On Cloning (But Not Sheep)

New Project11
Agarose gel of PCR products (DNA fragments). Lanes: 1, ladder; 2-5, pieces-o-gene.

Since this is supposed to be a blog about science...

When people hear 'cloning', their minds often turn to Dolly the Sheep, Carbon Copy the Cat, or Glowy the Glofish and his 5,000 cousins. (There is a variety of other successfully cloned livestock, apparently.)

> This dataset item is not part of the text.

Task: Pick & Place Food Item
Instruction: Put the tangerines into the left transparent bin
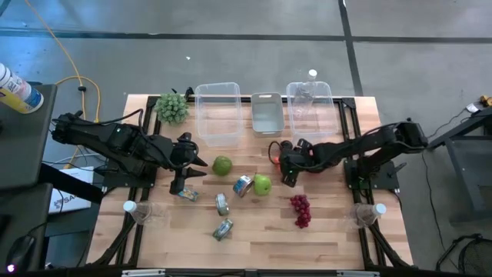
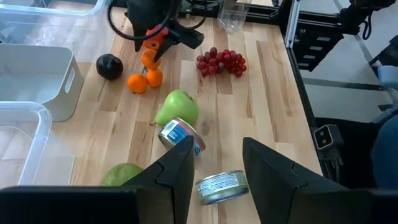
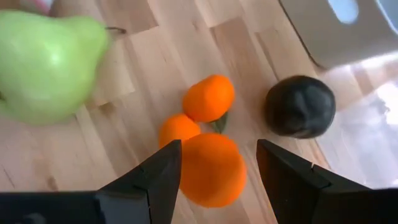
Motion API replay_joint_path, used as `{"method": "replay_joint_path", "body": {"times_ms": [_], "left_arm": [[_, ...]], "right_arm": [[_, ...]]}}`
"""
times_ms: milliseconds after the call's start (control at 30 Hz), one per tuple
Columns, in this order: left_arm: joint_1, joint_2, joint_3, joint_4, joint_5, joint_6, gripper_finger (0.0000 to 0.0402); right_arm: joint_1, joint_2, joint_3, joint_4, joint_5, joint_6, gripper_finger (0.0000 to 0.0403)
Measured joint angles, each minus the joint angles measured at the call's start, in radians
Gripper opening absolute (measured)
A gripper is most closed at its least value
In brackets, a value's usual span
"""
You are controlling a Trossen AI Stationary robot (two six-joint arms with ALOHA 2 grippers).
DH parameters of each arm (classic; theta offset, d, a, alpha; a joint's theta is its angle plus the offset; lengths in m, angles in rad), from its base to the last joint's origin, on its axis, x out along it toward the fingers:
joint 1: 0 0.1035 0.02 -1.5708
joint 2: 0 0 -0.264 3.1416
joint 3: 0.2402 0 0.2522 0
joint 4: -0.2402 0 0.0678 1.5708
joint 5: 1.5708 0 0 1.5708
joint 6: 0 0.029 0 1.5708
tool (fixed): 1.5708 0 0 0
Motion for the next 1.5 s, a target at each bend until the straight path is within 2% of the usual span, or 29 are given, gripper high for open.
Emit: {"method": "replay_joint_path", "body": {"times_ms": [333,533,767,867,1100,1333,1500], "left_arm": [[-0.028,0.0,0.0,0.0,-0.002,-0.003,0.0131],[-0.047,0.0,0.0,-0.003,-0.002,-0.003,0.0131],[-0.054,0.0,0.0,-0.003,-0.001,0.02,0.0131],[-0.054,0.0,0.0,-0.003,-0.001,0.02,0.0131],[-0.054,0.0,0.0,-0.003,-0.003,0.02,0.0131],[-0.053,0.0,0.0,-0.003,-0.005,0.02,0.0131],[-0.057,0.003,0.0,0.016,-0.005,0.001,0.0131]], "right_arm": [[-0.063,0.075,-0.029,0.06,-0.05,-0.008,0.0199],[-0.098,0.101,-0.026,0.064,-0.168,-0.004,0.0182],[-0.106,0.102,-0.027,0.067,-0.172,0.003,0.0121],[-0.106,0.102,-0.027,0.067,-0.173,0.005,0.0107],[-0.079,0.086,-0.025,0.068,-0.184,0.005,0.01],[-0.015,0.015,0.052,0.071,-0.18,-0.043,0.0099],[0.03,-0.011,0.132,0.131,-0.07,-0.179,0.0099]]}}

Cloning and genetically modified organisms manage to inspire great hysteria. "Defects in clones are common,"- true, and the phenotype is usually DEAD- "and cloning scientists warn that even small imbalances in clones could lead to hidden food safety problems in clones' milk or meat," a 'Center for Food Safety' squeaks at us. (I would like to meet these scientists.)

On the other hand, animal studies involving cloning are the backbone of much biology. Want to know what your mammalian gene does? Eventually, you're probably going to knock it out in a mouse. How? You take embryonic mouse cells, genetically modify them so the gene in question is terminally screwed up, culture a bunch of cell clones (i.e. you put the cells on a plate and they grow into clonal, or identical, populations), transfer some cells back to an early-stage mouse embryo, and stick the whole deal back in a mouse.

But I'm not going to talk about any of that.

No, let's talk about PCR, which revolutionized biology in ways that cloning may never achieve. Making a million copies of DNA bits, rapidly and cheaply, made everyone's lives a great deal easier. Back in the day, one could get a PhD- a whole PhD!- for cloning and sequencing a single gene. Nowadays, I can do that in a week or less, for under $100.